Your job with the data below: print everything from the line that holds "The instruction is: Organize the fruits" down to the line that holds "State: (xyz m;", ends included, exactly, and nothing else.

Start of Block

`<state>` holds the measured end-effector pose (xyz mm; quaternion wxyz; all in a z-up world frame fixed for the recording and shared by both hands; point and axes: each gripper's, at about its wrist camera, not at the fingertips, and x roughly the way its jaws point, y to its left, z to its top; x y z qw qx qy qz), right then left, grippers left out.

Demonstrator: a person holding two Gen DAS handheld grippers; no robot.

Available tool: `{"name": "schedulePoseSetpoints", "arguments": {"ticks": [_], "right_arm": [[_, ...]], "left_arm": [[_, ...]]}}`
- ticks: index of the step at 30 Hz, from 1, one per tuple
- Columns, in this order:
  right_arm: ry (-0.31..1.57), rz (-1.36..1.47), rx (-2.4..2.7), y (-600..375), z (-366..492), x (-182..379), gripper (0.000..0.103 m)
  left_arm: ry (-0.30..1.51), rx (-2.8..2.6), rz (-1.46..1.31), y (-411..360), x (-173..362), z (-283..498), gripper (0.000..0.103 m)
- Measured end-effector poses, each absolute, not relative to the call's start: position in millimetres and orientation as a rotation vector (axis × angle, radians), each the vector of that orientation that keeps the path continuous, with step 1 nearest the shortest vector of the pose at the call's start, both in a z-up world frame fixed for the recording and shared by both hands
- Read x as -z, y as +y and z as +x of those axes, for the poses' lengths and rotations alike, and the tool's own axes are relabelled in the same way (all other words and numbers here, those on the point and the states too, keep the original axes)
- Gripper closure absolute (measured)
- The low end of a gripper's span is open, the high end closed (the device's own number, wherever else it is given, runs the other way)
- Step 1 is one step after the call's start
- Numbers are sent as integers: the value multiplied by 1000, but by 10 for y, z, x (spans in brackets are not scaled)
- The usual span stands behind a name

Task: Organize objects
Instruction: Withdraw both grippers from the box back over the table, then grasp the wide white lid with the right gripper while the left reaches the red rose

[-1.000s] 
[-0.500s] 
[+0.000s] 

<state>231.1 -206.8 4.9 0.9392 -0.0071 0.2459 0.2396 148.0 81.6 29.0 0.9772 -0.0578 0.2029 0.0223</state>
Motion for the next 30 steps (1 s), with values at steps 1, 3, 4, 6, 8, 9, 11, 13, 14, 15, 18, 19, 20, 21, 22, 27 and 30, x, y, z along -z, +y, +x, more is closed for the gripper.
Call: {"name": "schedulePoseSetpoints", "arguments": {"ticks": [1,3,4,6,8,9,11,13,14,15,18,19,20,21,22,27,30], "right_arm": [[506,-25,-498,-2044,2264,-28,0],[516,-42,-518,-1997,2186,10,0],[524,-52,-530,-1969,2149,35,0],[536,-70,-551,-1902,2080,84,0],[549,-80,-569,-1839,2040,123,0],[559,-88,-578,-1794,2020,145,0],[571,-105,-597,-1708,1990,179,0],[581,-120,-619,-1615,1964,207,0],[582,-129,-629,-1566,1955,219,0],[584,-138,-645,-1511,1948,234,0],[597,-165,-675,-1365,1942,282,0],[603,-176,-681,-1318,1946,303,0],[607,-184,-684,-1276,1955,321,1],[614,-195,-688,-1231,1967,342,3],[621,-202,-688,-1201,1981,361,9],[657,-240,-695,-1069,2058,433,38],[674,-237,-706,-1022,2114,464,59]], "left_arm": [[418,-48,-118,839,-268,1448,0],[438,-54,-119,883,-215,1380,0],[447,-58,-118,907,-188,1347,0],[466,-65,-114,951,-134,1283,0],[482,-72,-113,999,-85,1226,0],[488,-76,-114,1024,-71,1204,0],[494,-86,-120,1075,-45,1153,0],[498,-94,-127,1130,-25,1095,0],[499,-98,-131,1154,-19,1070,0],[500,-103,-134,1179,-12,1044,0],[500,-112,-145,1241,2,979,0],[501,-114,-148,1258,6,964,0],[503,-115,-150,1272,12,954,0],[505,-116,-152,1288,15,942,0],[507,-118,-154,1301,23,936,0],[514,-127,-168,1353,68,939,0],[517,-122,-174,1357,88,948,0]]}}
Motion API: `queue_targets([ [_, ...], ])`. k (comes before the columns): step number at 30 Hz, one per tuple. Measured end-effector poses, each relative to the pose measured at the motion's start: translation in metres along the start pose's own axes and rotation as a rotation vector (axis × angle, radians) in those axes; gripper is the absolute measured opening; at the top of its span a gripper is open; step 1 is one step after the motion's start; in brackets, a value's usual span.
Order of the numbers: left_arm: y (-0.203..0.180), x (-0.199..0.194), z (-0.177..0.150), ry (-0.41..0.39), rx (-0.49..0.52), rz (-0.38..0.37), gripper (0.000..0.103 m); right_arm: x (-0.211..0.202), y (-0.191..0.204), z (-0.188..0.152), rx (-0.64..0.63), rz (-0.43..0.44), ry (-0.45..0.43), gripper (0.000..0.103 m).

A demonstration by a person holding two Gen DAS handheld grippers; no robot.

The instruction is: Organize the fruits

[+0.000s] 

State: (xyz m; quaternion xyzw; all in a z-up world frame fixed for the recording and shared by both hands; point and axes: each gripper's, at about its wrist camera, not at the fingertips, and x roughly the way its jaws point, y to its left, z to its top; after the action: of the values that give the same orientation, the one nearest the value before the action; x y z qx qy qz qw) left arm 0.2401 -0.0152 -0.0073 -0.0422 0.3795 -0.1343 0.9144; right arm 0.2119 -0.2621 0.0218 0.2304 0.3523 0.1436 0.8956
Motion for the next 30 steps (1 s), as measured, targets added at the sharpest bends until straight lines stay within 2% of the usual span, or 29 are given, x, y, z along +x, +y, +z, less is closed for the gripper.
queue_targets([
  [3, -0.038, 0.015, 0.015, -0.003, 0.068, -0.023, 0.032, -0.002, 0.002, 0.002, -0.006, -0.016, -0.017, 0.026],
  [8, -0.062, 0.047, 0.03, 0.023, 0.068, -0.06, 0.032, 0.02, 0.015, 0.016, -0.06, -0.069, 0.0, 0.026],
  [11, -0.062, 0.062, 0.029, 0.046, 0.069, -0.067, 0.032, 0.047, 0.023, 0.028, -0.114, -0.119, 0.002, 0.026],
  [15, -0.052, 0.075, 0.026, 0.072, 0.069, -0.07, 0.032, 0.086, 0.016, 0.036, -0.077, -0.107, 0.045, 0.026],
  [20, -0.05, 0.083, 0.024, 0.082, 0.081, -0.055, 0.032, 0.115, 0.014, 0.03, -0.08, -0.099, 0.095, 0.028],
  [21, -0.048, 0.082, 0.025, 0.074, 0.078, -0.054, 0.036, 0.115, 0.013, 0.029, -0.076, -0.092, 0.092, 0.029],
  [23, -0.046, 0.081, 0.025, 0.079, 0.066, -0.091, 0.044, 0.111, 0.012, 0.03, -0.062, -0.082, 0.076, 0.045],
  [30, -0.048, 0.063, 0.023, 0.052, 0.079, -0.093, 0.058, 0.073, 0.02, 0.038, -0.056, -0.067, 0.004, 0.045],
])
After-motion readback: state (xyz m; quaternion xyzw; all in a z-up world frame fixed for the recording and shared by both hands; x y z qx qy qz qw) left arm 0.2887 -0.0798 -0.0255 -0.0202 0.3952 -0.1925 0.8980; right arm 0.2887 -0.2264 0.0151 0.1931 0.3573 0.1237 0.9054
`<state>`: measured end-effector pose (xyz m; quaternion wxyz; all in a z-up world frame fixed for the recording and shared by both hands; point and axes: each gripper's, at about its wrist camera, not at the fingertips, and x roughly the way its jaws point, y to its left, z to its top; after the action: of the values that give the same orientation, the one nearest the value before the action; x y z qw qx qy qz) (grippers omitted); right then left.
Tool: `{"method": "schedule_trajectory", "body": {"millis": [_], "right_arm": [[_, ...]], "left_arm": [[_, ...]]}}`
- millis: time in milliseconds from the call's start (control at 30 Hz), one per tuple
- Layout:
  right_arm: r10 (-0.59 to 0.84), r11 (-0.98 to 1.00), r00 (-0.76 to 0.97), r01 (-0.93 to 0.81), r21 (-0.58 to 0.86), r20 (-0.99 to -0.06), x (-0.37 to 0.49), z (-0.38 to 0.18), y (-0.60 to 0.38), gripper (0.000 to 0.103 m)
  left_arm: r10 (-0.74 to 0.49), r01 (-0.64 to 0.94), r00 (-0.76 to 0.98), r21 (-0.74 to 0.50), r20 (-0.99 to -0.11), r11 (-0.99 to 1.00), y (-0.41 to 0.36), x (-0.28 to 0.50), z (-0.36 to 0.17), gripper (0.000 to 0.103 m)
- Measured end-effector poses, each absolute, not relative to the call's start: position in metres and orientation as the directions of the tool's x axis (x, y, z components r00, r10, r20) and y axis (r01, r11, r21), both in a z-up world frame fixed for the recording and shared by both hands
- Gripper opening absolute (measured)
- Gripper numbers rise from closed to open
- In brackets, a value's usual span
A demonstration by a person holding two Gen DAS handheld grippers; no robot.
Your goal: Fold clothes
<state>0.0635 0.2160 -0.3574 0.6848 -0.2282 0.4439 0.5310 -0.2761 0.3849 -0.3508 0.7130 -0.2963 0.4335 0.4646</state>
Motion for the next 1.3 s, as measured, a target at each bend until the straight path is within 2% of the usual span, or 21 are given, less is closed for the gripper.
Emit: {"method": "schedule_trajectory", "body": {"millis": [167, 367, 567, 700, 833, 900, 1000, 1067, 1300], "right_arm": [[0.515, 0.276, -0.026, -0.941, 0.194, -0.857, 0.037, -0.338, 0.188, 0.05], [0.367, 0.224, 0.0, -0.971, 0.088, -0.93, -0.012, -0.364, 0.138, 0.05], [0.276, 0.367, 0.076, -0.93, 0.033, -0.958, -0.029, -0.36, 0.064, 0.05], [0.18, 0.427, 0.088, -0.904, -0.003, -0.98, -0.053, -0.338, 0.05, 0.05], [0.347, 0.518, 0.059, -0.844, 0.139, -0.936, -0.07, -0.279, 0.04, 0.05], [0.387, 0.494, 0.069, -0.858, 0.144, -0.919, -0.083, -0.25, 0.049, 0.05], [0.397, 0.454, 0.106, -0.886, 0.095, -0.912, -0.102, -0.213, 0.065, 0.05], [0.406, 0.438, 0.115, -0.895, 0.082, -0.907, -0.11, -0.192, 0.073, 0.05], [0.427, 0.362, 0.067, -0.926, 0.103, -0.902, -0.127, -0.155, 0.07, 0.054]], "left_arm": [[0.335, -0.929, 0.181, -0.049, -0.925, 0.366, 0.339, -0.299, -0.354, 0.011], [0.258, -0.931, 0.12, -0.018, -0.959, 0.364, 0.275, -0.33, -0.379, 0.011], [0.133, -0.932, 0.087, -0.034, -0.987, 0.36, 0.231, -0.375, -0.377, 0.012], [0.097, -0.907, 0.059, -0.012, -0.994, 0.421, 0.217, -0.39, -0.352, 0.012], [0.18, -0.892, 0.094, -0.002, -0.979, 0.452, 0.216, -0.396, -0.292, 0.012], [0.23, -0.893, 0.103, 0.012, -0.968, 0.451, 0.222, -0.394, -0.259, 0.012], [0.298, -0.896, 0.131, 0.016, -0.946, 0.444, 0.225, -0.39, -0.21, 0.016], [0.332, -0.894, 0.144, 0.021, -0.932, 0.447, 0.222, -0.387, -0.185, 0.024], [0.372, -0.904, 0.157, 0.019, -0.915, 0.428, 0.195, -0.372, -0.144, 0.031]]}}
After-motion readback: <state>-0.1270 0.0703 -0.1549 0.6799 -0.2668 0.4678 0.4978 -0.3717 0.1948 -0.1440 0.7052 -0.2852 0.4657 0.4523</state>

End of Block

▶ [Response to this exercise]
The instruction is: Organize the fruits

[+0.000s] 

State: (xyz m; quaternion xyzw; all in a z-up world frame fixed for the recording and shared by both hands; point and axes: each gripper's, at about its wrist camera, not at the fingertips, and x roughly the way its jaws point, y to its left, z to its top; after the action: of the values that give the same orientation, the one nearest the value before the action; x y z qx qy qz qw) left arm 0.2401 -0.0152 -0.0073 -0.0422 0.3795 -0.1343 0.9144; right arm 0.2119 -0.2621 0.0218 0.2304 0.3523 0.1436 0.8956

This exercise has no more to it.